5 Business Strategies Your Business Should Consider to Move Towards Sustainability

Julie Starr • July 6, 2021



The corporate world is becoming more aware and proactive to reduce its carbon footprint on the planet. As a result, there is a general shift from the traditional business model to more responsible and environmentally conscious structures. It won’t be long until this demand for sustainability has legal consequences for businesses worldwide.

Therefore, since this shift is inevitable, it is in your business’s best interest that you get on board and seek out partners who share these sentiments. Sustainability has three facets: social, economic, and environmental. If your business can attain these facets, it will cater to market demands and make profits. 

There are several ways to attain sustainability, and your business can take any of these paths. However, the following suggestions can guide your business in the preliminary phase:

Improve Business Visibility and Sales

As you may know, advertisers have had a problem with Google Ads, and other social media advertising platforms don’t necessarily channel your posts to the target audience. Anyone has a chance to see your advert, but the conversions are not guaranteed. Through private marketplace advertising , you can contact your buyer directly. 

PMPs also eliminate the many cases of ad fraud and going to the wrong audiences. Such scenarios are otherwise impossible with traditional public advertising. Eventually, through PMPs, your business can attain economic sustainability from the guaranteed sales.

Go paperless and Recycle

Thanks to cloud technology, you can store your data on the database. So say goodbye to the physical safes at your offices and embrace firewalls and cybersecurity strategies to protect business information.

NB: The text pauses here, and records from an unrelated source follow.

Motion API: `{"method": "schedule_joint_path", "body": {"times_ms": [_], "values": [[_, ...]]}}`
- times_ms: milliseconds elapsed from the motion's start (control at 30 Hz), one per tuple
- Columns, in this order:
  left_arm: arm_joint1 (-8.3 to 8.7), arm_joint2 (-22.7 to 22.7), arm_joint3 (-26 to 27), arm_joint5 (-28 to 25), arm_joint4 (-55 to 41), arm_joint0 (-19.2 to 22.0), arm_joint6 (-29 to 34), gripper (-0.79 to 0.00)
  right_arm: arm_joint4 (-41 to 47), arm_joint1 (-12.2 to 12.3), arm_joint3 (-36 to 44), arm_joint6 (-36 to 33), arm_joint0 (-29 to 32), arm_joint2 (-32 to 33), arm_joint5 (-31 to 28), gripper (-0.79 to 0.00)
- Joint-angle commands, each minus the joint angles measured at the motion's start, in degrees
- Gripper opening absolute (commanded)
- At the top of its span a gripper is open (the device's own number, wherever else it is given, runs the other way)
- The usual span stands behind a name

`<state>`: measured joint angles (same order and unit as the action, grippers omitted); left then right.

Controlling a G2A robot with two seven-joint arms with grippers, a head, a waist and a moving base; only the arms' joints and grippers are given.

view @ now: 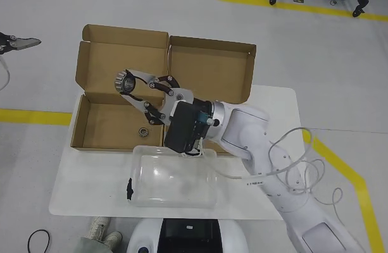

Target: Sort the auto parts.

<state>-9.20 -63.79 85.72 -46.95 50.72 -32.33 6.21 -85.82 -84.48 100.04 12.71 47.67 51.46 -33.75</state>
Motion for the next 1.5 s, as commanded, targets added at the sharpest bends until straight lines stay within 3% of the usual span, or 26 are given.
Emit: {"method": "schedule_joint_path", "body": {"times_ms": [0, 433, 867, 1200, 1467], "values": [[0.00, 0.00, 0.00, 0.00, 0.00, 0.00, 0.00, 0.000, 0.01, 0.03, -0.05, 0.03, -0.15, 0.23, -0.22, -0.785], [0.00, 0.00, 0.00, 0.00, 0.00, 0.00, 0.00, 0.000, 1.03, 0.56, -3.13, 0.94, 0.62, 2.30, -2.42, -0.785], [0.00, 0.00, 0.00, 0.00, 0.00, 0.00, 0.00, 0.000, -1.26, 0.46, -9.21, 3.22, 5.92, -2.37, -0.05, -0.785], [0.00, 0.00, 0.00, 0.00, 0.00, 0.00, 0.00, 0.000, -1.67, -0.08, -14.04, -0.58, 8.02, -5.69, 2.89, -0.785], [0.00, 0.00, 0.00, 0.00, 0.00, 0.00, 0.00, 0.000, 0.19, -1.30, -21.38, -3.54, 6.05, -8.48, 3.61, -0.785]]}}
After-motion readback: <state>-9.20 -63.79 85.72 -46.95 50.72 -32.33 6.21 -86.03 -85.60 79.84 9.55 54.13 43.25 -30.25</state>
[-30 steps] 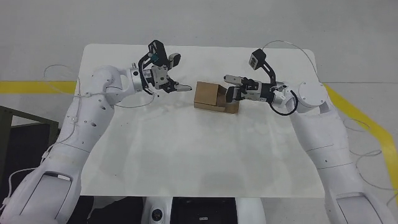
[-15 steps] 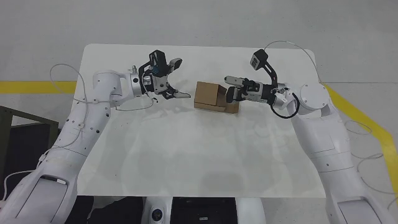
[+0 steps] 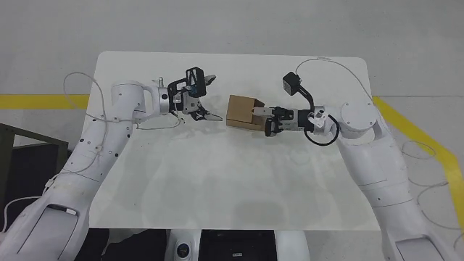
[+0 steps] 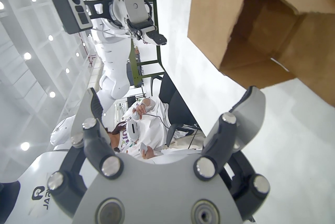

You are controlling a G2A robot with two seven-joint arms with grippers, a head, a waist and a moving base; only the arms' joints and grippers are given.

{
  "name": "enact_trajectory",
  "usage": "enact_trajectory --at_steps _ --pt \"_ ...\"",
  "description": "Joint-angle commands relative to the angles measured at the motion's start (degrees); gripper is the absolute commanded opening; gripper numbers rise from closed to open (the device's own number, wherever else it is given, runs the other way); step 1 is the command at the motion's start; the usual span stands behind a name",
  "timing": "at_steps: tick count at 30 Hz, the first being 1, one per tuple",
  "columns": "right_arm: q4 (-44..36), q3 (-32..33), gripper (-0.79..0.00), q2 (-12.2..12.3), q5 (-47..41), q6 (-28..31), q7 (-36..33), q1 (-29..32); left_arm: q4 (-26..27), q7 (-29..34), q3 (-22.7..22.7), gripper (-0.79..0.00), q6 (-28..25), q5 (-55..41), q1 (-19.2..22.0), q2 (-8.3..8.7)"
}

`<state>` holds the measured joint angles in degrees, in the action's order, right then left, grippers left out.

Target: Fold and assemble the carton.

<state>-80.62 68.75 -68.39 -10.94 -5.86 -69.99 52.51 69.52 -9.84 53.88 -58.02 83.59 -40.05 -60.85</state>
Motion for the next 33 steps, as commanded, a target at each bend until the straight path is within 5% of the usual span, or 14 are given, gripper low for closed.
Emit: enact_trajectory --at_steps 1,24,33 --pt "-0.65 0.14 0.000 0.17 0.00 -0.81 0.21 0.74 0.04 -1.07 -1.29 0.000 0.02 1.86 0.25 -0.07" --pt "5.10 -4.04 0.000 -0.19 -3.11 3.21 4.90 -0.37 -11.11 -7.94 -13.37 0.000 2.60 5.41 8.31 -5.32" --pt "11.81 -6.17 0.000 -0.95 -6.01 10.07 3.87 -3.62 -14.76 -10.39 -15.32 0.000 2.29 3.78 9.25 -7.07"
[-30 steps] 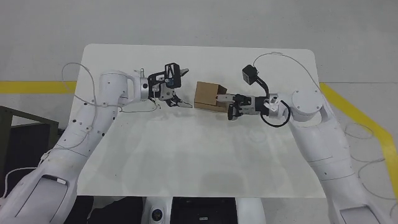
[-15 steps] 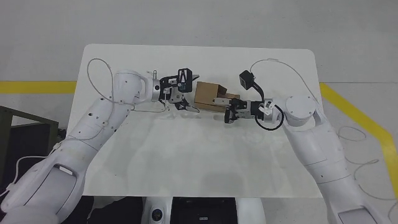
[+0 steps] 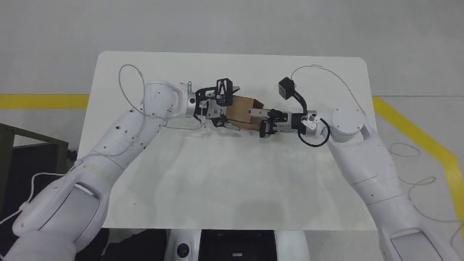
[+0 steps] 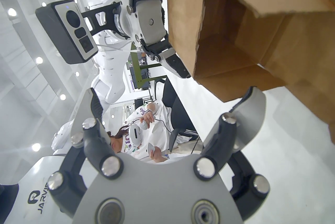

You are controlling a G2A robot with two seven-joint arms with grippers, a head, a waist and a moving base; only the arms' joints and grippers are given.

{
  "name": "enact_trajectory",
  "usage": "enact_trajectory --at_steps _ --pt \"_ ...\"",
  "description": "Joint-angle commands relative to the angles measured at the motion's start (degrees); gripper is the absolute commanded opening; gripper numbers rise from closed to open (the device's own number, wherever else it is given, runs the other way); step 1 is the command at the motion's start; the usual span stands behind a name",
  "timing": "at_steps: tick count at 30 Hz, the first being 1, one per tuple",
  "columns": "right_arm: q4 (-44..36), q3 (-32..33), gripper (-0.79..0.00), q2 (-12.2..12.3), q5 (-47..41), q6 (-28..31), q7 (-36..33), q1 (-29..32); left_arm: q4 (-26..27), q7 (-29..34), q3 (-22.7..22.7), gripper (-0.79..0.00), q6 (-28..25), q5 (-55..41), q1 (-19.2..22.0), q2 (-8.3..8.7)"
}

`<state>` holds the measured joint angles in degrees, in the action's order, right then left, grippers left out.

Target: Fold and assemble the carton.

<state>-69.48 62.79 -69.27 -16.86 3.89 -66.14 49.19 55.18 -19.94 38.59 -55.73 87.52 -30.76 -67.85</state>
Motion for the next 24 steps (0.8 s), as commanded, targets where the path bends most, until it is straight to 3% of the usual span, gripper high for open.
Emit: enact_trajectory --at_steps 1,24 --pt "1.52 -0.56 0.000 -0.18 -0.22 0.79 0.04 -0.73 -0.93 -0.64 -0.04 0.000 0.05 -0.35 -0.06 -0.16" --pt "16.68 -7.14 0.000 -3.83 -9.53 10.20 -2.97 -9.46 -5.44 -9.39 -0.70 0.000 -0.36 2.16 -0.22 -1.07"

Moreover, whenever possible, recycle anything you can get your hands on, be it glass, plastic or metals. Contribute to the elimination of all landfills and the dumping of waste in developing nations.

Embrace Ethical Transparency

The age of politics around business conduct is almost gone. Your business should openly declare its policies and the health of its supply chain. Because, for the first time in history, the lowest people in the supply chain have a voice as well, and you need to provide humane working conditions for them. These changes will guarantee business social sustainability in the long run.

Know the Community around You

Corporate philanthropy is at its highest, and your business will do well to understand how to go about taking part in mitigating community disasters and calamities . Therefore, as a business, involve yourself in any local fundraiser or awareness campaign.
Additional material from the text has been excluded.